Cerebral insulin can regulate glucose homeostasis via activation of the parasympathetic nervous system, which results in the reduction of hepatic glucose output. However, the precise mechanism(s) through which cerebral insulin directly exerts an effect on insulin secretion remains unclear. In the present study, we found that cerebral administration of insulin caused an increase of plasma insulin concentration and a concomitant decrease in plasma glucose levels within one hour.
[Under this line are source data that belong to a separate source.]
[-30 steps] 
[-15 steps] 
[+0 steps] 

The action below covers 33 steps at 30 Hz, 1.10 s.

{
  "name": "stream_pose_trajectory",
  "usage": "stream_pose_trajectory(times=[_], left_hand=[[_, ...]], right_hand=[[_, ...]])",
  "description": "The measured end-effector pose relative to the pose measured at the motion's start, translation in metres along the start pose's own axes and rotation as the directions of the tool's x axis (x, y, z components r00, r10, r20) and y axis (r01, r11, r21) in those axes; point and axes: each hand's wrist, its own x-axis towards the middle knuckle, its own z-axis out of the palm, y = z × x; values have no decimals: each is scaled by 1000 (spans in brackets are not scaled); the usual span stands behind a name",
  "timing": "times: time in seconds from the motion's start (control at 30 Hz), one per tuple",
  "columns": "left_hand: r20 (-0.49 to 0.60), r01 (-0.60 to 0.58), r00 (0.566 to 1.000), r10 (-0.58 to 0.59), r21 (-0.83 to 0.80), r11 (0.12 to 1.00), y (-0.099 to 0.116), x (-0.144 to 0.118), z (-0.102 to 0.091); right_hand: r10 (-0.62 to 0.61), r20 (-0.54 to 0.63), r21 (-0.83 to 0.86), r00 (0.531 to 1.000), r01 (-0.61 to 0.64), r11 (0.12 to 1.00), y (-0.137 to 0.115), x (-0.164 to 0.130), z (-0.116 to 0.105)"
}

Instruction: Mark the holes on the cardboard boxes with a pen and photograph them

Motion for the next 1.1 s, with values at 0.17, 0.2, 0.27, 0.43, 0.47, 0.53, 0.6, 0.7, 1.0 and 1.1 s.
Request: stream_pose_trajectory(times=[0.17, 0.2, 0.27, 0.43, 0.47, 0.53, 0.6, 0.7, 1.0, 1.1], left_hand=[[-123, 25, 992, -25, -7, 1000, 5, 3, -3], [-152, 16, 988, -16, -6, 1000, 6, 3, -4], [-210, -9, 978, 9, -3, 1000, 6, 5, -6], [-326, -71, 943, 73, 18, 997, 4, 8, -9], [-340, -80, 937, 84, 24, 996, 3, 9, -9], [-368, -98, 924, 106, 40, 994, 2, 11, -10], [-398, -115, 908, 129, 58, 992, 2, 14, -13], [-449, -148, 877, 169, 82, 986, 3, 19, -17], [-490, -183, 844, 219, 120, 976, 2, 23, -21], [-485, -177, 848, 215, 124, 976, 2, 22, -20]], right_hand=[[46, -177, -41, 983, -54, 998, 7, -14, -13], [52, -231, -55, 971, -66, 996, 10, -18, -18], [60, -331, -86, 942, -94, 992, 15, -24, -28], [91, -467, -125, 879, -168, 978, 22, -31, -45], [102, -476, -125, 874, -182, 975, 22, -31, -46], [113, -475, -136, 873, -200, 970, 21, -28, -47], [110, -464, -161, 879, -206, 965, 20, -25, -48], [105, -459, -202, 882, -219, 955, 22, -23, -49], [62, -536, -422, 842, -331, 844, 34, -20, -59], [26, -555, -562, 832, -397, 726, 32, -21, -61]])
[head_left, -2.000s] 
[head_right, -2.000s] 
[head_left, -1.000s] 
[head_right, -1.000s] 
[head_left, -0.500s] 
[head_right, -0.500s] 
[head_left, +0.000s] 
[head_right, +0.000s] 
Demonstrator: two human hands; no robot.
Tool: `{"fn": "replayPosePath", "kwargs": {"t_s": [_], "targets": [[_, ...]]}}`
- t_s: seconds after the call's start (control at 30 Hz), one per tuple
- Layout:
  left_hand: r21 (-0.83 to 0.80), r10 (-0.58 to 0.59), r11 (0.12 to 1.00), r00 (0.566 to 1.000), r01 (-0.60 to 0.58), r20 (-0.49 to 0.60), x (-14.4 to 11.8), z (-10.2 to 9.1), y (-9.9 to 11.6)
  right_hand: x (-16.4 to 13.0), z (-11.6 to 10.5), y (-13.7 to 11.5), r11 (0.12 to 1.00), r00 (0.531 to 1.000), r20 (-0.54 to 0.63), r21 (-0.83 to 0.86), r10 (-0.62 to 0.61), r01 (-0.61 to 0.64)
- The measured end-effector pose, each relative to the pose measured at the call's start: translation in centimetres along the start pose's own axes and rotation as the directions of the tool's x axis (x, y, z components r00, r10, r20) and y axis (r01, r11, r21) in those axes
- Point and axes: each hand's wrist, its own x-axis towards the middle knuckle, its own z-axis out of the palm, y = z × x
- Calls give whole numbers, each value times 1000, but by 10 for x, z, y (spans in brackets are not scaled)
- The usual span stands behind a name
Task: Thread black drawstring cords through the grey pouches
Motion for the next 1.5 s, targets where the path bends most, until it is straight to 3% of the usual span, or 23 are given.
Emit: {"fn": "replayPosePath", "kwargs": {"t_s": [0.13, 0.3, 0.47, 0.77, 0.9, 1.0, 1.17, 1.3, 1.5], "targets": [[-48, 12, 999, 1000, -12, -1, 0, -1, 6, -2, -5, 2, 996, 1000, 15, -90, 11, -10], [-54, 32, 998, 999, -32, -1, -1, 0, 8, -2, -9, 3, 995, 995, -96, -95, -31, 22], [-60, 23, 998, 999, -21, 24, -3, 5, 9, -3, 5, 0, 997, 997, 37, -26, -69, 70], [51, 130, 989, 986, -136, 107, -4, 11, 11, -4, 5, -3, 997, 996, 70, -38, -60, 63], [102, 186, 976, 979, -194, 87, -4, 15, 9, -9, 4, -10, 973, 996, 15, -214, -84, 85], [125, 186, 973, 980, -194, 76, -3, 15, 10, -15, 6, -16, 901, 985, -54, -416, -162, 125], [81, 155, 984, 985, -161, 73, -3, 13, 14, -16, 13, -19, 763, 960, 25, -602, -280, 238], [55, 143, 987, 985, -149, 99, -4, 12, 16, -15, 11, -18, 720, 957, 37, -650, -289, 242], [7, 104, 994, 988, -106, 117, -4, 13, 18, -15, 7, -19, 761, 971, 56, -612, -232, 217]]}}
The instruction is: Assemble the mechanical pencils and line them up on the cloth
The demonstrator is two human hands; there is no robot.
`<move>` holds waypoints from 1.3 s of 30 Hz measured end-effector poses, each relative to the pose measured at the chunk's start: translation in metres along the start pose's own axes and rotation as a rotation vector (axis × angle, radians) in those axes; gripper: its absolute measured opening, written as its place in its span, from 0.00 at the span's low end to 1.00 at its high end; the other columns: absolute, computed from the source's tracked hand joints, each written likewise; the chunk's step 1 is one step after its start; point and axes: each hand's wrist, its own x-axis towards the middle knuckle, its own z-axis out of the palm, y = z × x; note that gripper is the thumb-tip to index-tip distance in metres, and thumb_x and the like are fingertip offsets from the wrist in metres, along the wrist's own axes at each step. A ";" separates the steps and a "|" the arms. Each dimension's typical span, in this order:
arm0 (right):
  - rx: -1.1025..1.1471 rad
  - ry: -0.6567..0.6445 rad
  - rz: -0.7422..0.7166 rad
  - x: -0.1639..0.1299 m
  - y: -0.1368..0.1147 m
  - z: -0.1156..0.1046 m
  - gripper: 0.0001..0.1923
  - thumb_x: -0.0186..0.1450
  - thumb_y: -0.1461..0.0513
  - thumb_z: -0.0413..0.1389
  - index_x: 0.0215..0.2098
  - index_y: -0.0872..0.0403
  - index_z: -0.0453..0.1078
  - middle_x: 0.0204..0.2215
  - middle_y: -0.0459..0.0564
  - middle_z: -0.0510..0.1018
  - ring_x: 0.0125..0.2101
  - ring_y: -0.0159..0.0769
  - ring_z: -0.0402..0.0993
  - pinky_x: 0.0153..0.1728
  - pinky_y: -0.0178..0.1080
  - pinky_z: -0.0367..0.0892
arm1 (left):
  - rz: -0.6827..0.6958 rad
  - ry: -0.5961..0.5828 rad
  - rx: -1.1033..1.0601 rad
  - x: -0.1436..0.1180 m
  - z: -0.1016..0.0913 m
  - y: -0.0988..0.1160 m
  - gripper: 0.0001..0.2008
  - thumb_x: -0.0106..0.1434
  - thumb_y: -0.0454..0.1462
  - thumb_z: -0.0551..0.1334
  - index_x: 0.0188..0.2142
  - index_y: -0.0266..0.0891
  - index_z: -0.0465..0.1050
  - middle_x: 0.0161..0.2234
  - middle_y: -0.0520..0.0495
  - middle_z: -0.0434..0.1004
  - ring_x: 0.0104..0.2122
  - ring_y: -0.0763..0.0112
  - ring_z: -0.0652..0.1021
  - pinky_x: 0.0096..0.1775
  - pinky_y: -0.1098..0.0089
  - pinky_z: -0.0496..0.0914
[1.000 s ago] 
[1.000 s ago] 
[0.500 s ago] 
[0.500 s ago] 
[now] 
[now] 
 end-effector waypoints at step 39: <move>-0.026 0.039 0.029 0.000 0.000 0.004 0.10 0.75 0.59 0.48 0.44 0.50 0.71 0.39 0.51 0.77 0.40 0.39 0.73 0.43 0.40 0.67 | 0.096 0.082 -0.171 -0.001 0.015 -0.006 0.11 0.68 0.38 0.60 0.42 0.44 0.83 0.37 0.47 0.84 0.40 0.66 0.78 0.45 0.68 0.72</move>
These effects were blocked by vagotomy or intraperitoneal injection of 1,1-dimethyl-4-diphenylacetoxypiperidinium iodide, a specific M (3) antagonist. The mediating influence of parasympathetic activation can thus be considered. The adenosine triphosphate-sensitive potassium (K-ATP) channel is a key mediator of the cerebral action of insulin. The plasma glucose-lowering action of insulin was abolished by cerebral administration of glibenclamide or repaglinide at concentrations sufficient to block K-ATP channels. In conclusion, our findings suggest that cerebral insulin may induce insulin release by stimulating the opening of K-ATP channels, which in turn activate parasympathetic tone in pancreatic tissue.